Jet Set Street Art

Where in the world is HaHa? Dabs and Mylar have returned to Melbourne after several years abroad. Melbourne street artists are travelling the world. Street art is the most extensively travelled art movement of all times. It is one of the necessities of working on the streets means finding news cities and places to exhibit.

Many street artists from other countries have visited and left their mark on Melbourne’s streets. Looking through my collection of photos of Melbourne street art I have many examples of these international artists. I have listed the visiting along with their country of origin and year/s that they visited Melbourne. Most visited in conjunction with an exhibitions as and I have noted if they also participated in major festivals or events.

A1one - Gertrude St. Fitzroy

A1one – Gertrude St. Fitzroy

A1one (Iran, 2008, Melbourne Stencil Festival)

Aerosol Arabic, Thirst for Change, Sparks Lane, Melbourne

Aerosol Arabic, Thirst for Change, Sparks Lane, Melbourne

Aerosol Arabic (Britain, 2008, Melbourne Festival)

Above, Melbourne

Above, Melbourne

Above (USA, 2011 & 2012)

Now destroyed Banksy's  "Little Diver"

Now destroyed Banksy’s “Little Diver”

Banksy (Britain, 2003, a covert visit, see my post)

Blek le Rat under perspex Parhran

Blek le Rat under perspex Parhran

Blek Le Rat (France, multiple visits)

Choq, Fitzroy

Choq, Fitzroy

Choq (France, 2012-13)

Celso Gitahy, Brunswick

Celso Gitahy, Brunswick

Celso Gitahy (Brazil, 2008 & 2009, see my post)

Keith Haring, Collingwood

Keith Haring, Collingwood

Keith Haring (USA 1984, see my post)

Nash, Sparta Place, Brunswick

Nash, Sparta Place, Brunswick

Nash (Netherlands, 2012, Project Melbourne Underground see my post)

Snyder, Rocket Pop Boy, Hosier Lane

Snyder, Rocket Pop Boy, Hosier Lane

Sydner (USA, 2012, private initiative see my post)

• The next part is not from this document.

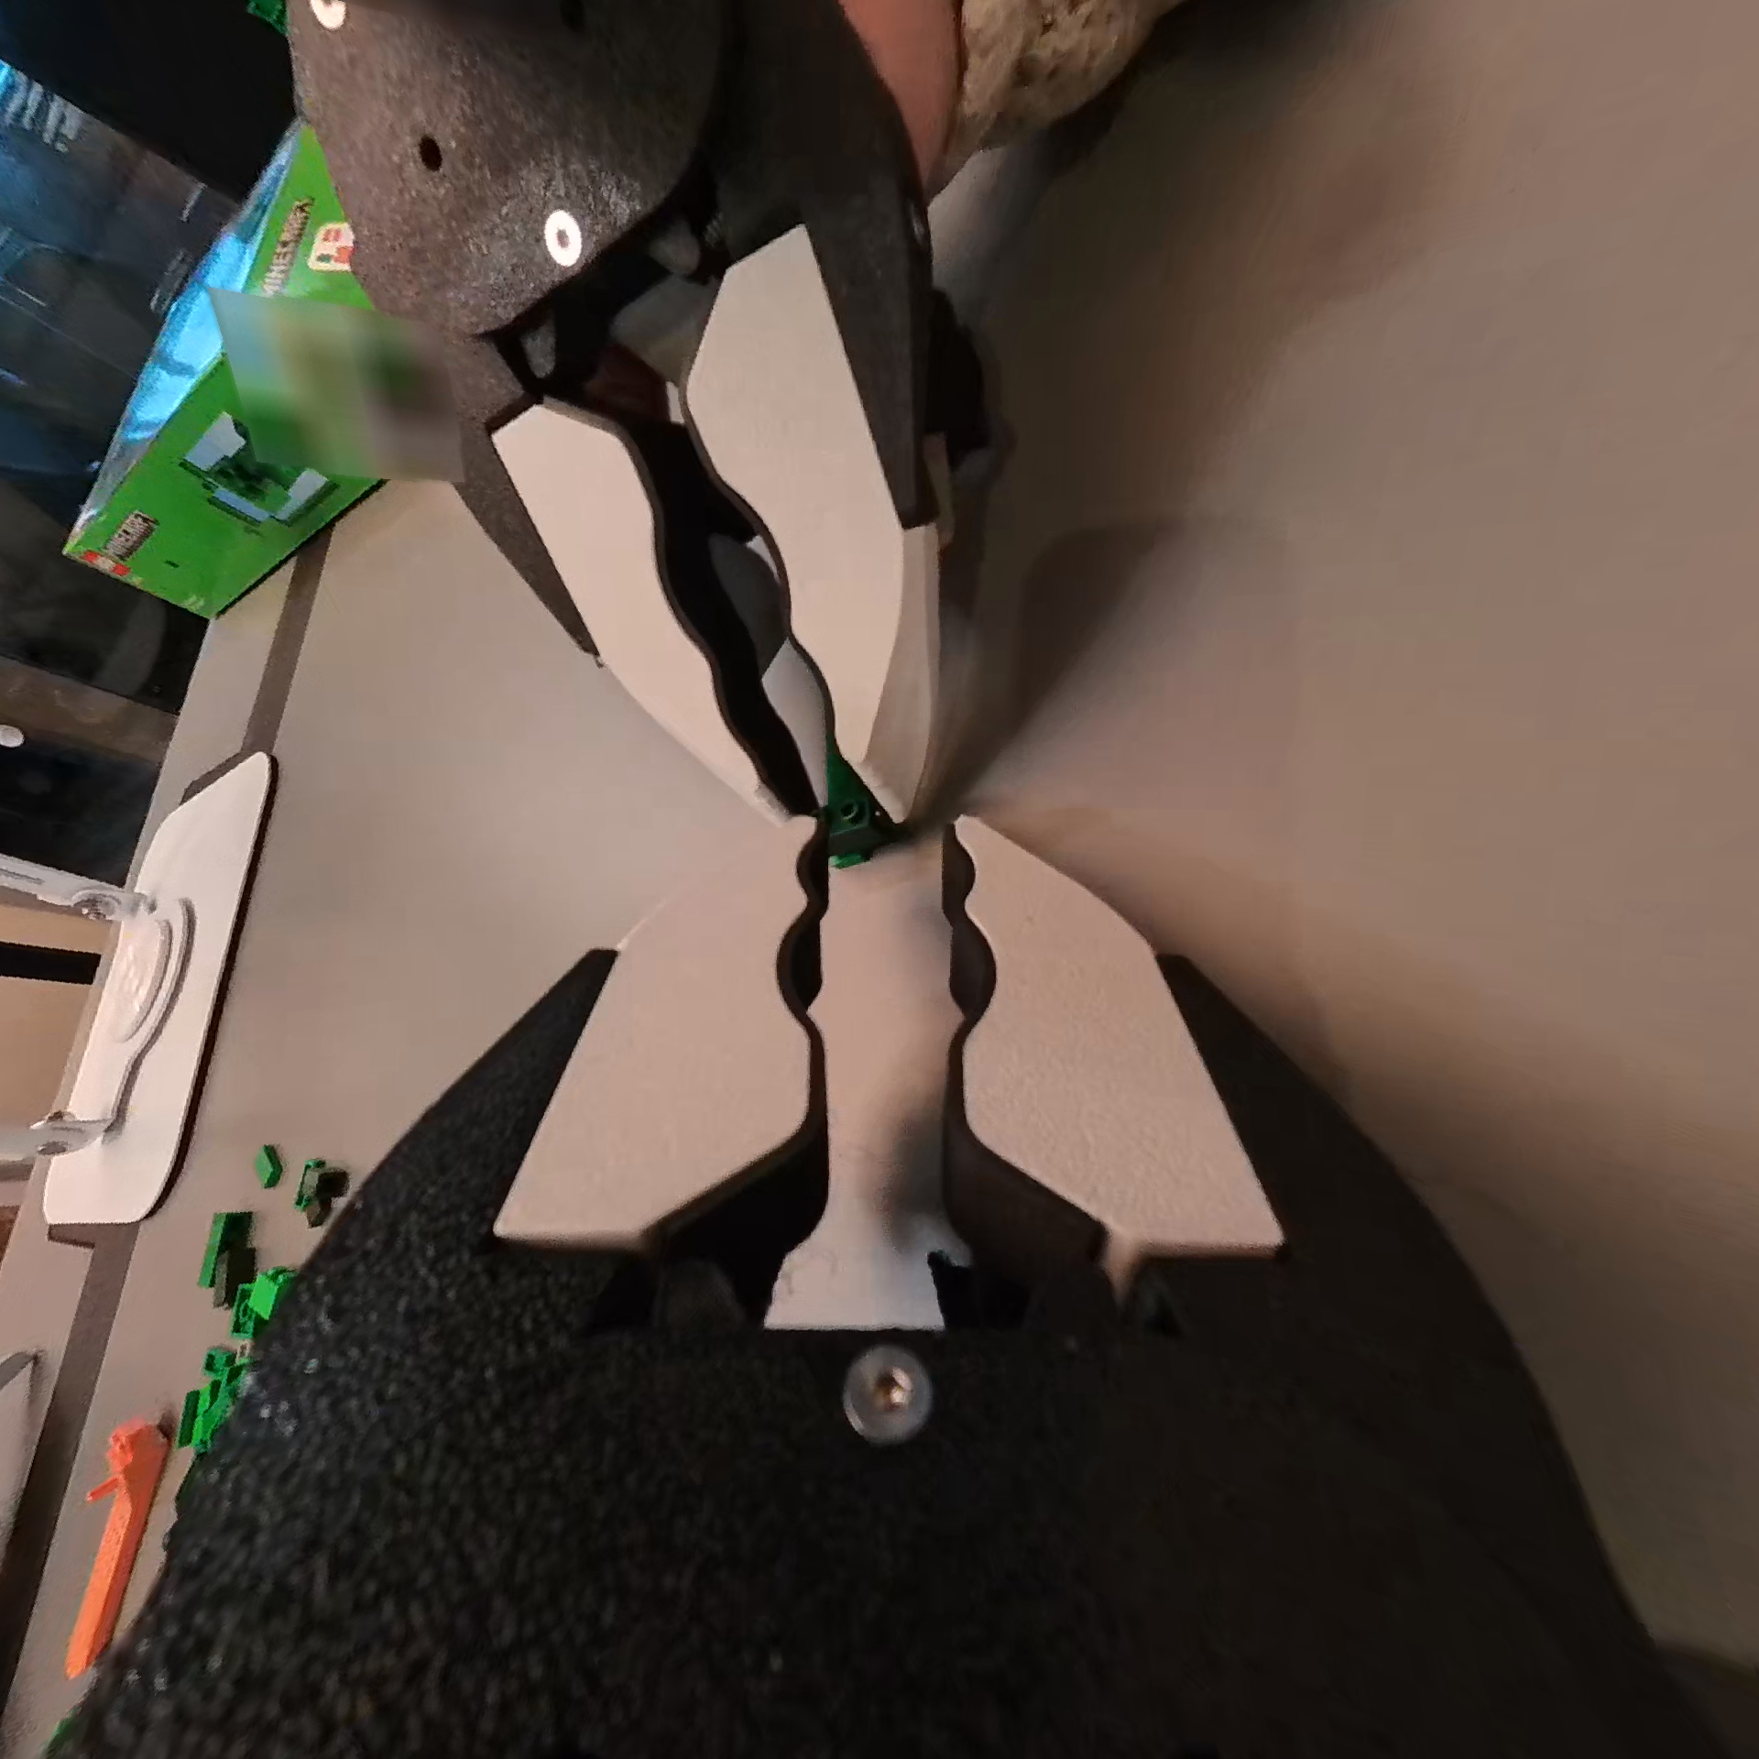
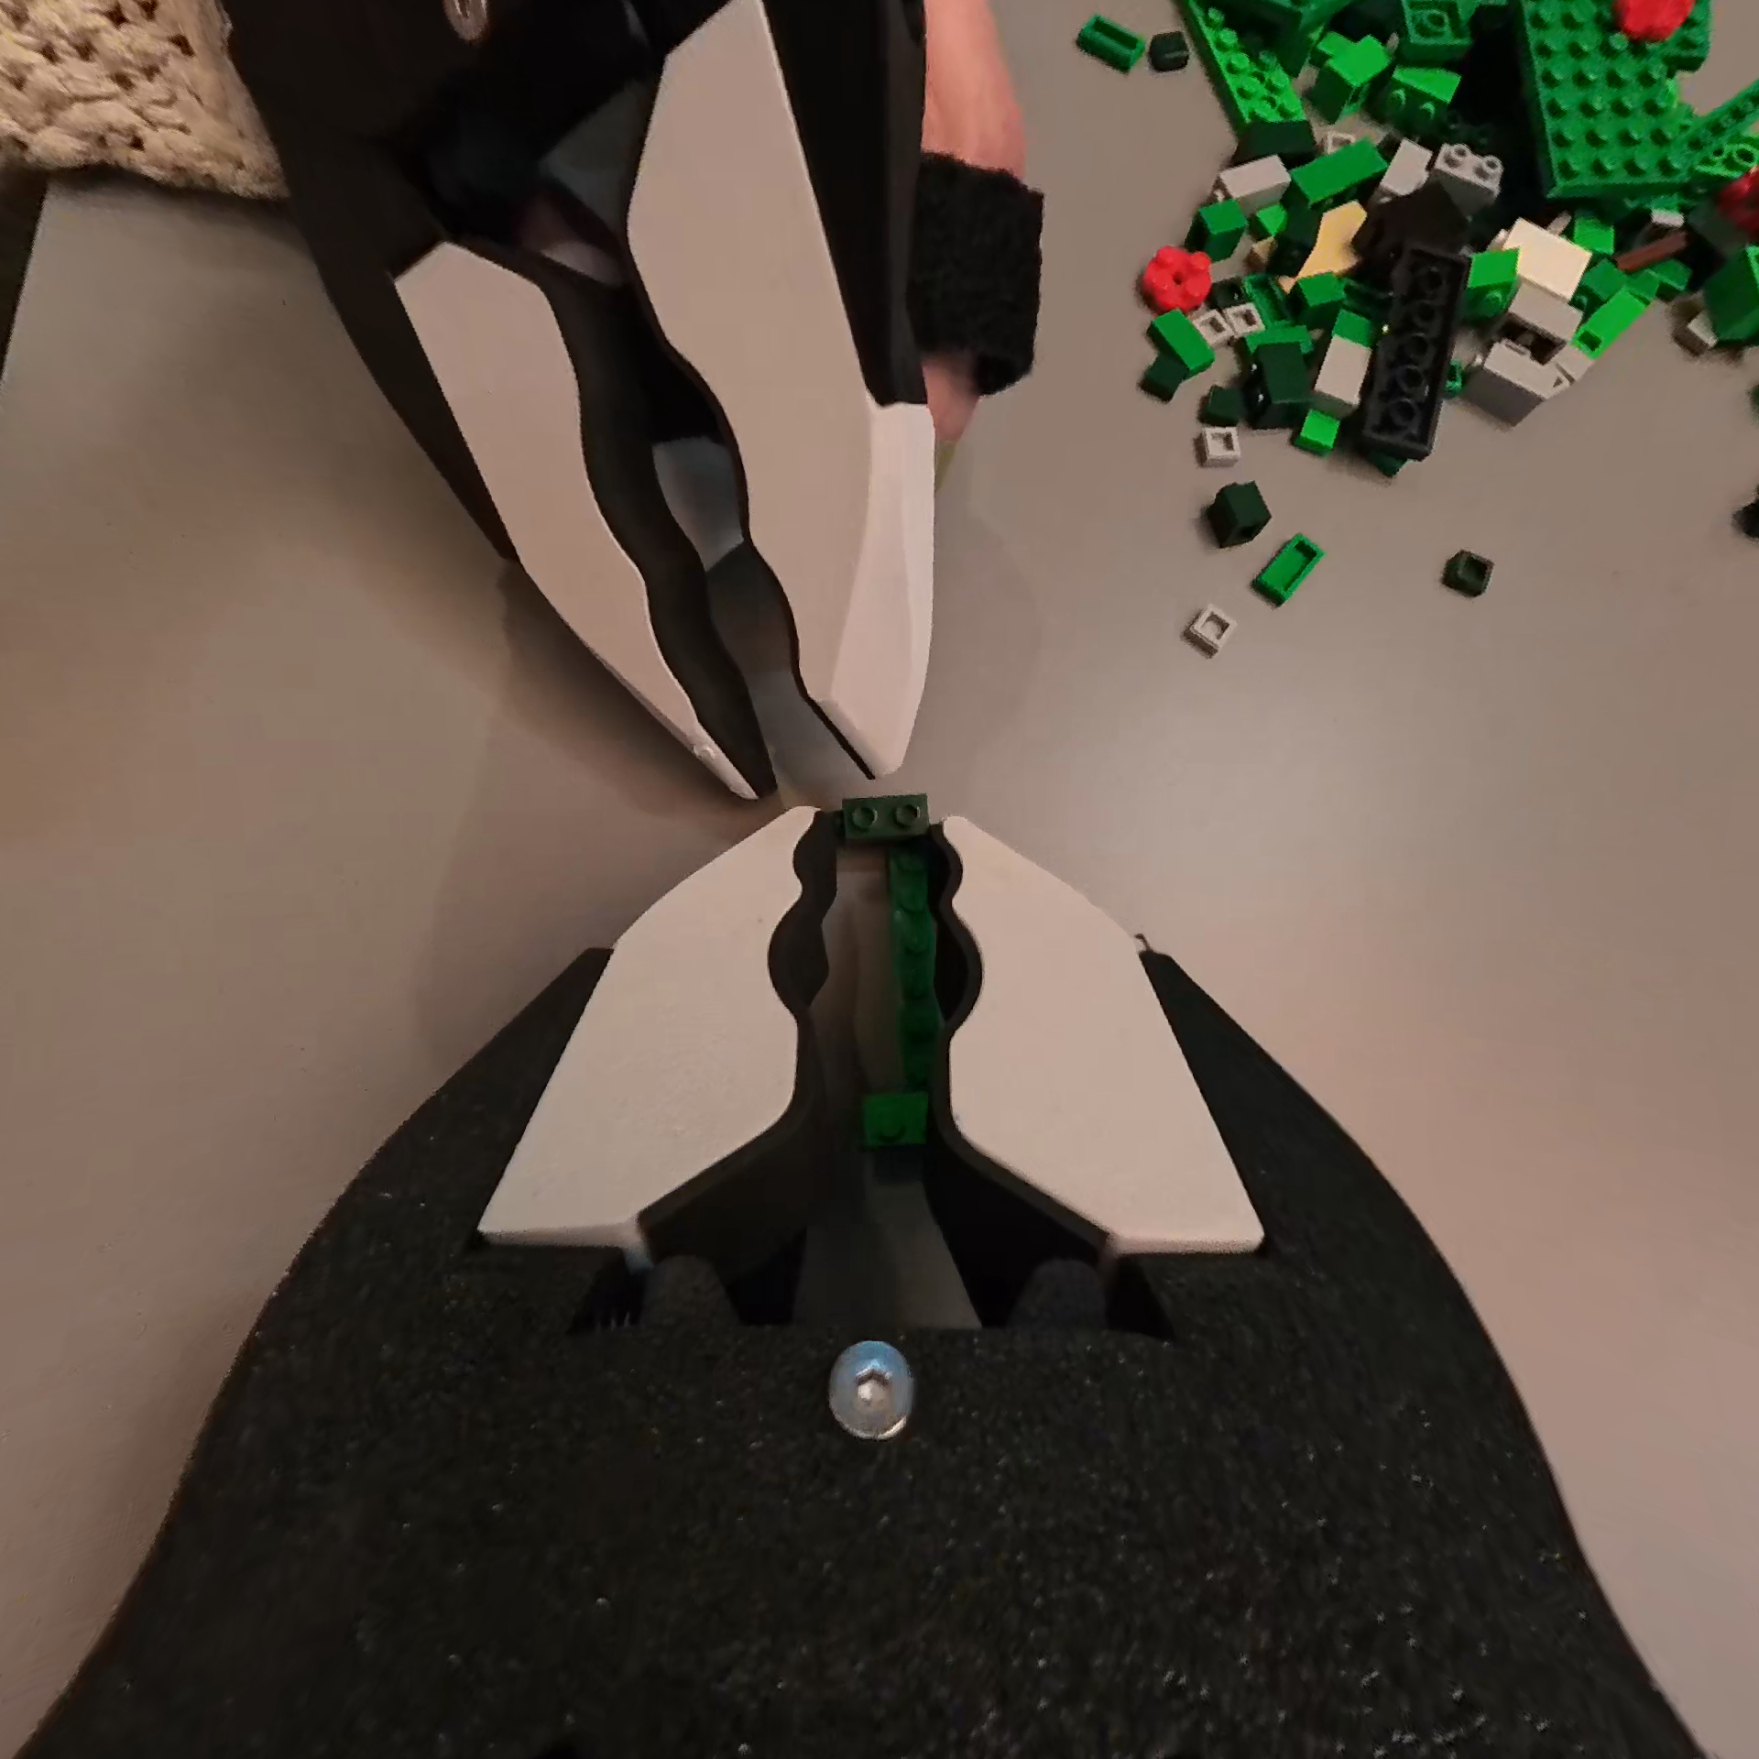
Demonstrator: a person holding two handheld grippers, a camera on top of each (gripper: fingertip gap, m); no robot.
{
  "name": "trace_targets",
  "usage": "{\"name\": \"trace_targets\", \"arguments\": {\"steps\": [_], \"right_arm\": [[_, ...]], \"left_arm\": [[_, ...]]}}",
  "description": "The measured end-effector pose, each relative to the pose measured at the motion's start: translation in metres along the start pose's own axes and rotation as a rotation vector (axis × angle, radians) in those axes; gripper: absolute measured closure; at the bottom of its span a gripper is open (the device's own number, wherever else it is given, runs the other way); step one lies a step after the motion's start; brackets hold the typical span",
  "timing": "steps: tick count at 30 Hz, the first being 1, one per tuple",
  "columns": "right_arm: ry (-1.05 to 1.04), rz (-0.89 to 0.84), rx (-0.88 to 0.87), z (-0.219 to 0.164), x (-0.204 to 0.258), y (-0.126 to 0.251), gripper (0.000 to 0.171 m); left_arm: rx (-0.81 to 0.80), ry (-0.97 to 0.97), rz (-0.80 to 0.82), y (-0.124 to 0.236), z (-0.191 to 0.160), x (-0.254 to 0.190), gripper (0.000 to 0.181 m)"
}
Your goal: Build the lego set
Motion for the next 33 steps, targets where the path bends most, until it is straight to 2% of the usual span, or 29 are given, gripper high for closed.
{"name": "trace_targets", "arguments": {"steps": [12,18,33], "right_arm": [[-0.129,-0.045,0.043,0.0055,0.0029,-0.0013,0.153],[-0.120,-0.020,0.034,0.0054,0.0029,-0.0018,0.153],[-0.128,0.016,0.058,0.0068,-0.0024,-0.0007,0.153]], "left_arm": [[0.025,0.055,-0.019,0.0027,-0.0052,0.0034,0.164],[0.039,0.081,-0.045,0.0018,-0.0052,0.0034,0.171],[0.014,0.217,-0.074,0.0033,-0.0101,0.0091,0.173]]}}
Point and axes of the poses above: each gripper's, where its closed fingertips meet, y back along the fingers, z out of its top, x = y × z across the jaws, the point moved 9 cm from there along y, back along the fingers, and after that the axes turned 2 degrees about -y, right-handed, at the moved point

Peat Wollaeger, Keith Haring Stencil and tribute at Collingwood Technical College

Peat Wollaeger, Keith Haring Stencil and tribute at Collingwood Technical College

Peat Wollaeger (USA, 2008, Melbourne Stencil Festival).

This is not at all a complete list of artists who have visited Melbourne. Nor does it include foreign street artist who have made Melbourne their home.

I am not writing about these international artists out of a cultural cringe away from local artists. Australian culture has long had a belief in a superior foreign culture – be it French, British or American. I am writing about these artists to demonstrate that street art is a global style. Images of street art are so easily transmitted around the world by the internet and travel is also easy. So many notable street artists have become international nomads. And it is one of the strengths of the art.

Which, if any, visiting artist do you think has been the most influential on Melbourne’s street art?

About Mark Holsworth

Arts administrator, artist, musician, philosopher and writer. Writes Black Mark - Melbourne Art and Culture Critic. View all posts by Mark Holsworth

2 responses to “Jet Set Street Art

  • James

    I’m not sure that any international artist has been ‘the most influential’.

    Melbourne’s scene seems to have evolved on it’s own, though there are certainly comparisons that could be made.

    For example, Deb’s femme fatales seem to have at least been inspired somewhat by Fafi’s girls.

    And one could argue that perhaps the height of the Melbourne stencil craze came at a time when Banksy & co. were being inducted into popular culture. I guess this is the obvious choice as Bansky seems to have had an enormous impact on street art not only in Melbourne but globally.

    But there are many Melbourne artists and crews that seem to have evolved all on their own.

    For example, Rone’s Jane Doe seemed to appear out of nowhere in the early 2000’s and has now evolved to enormous portraits that feature in many international cities. His Everfresh counterparts all seem to have progressed too, with most of them now living interstate or abroad and exhibiting in some of the world’s finest street art cities.

    While AWOL have existed for quite some time and for the mean time remain local, they have recently rebranded themselves with a unique and interesting style.

    I wonder which Melbourne artist has been (or will be) the most influential on the rest of the world’s street art?

    • Mark Holsworth

      Yes, I couldn’t see any major influences, that’s why I put the “if any” in. I think that Banksy was just lucky with his timing and Haring wasn’t. There appears to be a lot of convergent evolution in street art (like Dada and punk) where similar things evolve due to similar environments but without being directly related/influenced.